Start of Block
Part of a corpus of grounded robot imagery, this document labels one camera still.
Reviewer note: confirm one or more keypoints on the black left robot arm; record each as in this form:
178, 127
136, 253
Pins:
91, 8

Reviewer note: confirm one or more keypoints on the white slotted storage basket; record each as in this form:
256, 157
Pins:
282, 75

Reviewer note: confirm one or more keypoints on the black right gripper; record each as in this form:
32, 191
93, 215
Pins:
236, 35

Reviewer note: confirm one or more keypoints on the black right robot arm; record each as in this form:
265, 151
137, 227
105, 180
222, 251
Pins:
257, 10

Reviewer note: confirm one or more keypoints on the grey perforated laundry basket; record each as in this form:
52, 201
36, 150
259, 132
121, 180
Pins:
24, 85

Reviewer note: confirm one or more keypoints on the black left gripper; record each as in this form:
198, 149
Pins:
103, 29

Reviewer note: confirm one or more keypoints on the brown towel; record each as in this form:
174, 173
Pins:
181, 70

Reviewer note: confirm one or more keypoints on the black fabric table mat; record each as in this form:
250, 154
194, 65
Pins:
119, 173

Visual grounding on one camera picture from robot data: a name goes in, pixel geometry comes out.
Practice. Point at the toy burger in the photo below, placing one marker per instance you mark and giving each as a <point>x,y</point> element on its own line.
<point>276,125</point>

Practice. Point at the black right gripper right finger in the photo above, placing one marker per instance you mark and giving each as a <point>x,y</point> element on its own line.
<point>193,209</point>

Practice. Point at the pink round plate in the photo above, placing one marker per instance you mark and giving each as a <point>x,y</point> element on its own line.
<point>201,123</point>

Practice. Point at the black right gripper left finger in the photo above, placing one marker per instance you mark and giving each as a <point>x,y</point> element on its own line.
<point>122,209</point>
End of Block
Start of Block
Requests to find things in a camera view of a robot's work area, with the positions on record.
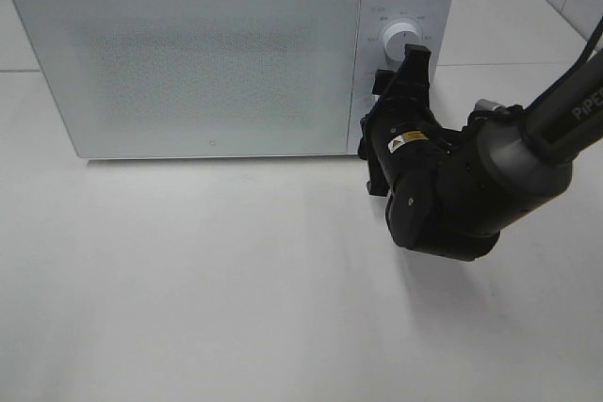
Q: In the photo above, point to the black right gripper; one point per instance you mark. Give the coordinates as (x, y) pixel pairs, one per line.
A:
End of Block
Start of Block
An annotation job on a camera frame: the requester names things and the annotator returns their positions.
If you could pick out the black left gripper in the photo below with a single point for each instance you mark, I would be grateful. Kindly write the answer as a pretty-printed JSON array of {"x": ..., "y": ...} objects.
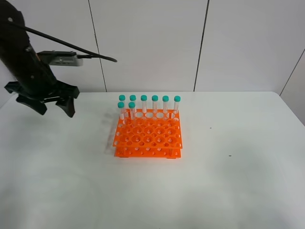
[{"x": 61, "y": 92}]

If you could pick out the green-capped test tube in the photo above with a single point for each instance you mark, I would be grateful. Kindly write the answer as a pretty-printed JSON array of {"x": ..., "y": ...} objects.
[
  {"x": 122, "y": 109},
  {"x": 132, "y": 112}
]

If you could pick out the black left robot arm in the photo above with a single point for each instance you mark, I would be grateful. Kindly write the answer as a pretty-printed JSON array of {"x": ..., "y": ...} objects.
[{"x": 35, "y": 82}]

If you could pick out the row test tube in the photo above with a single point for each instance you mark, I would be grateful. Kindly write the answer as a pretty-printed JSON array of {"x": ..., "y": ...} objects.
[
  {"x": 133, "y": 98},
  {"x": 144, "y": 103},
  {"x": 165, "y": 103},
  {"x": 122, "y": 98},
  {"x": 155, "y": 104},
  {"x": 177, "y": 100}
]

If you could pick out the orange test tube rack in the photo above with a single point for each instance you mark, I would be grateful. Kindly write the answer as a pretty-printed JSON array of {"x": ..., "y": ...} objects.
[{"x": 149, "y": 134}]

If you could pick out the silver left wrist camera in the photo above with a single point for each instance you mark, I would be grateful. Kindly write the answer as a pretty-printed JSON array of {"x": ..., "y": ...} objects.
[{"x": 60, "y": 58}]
End of Block
**Work order**
Lines holding the string "positions": find them in the listing above and copy each one.

**Solution**
Requests to find things in a camera view of a robot's work area, with the positions on record.
An annotation job on a camera frame: the requester names things and the annotator returns their positions.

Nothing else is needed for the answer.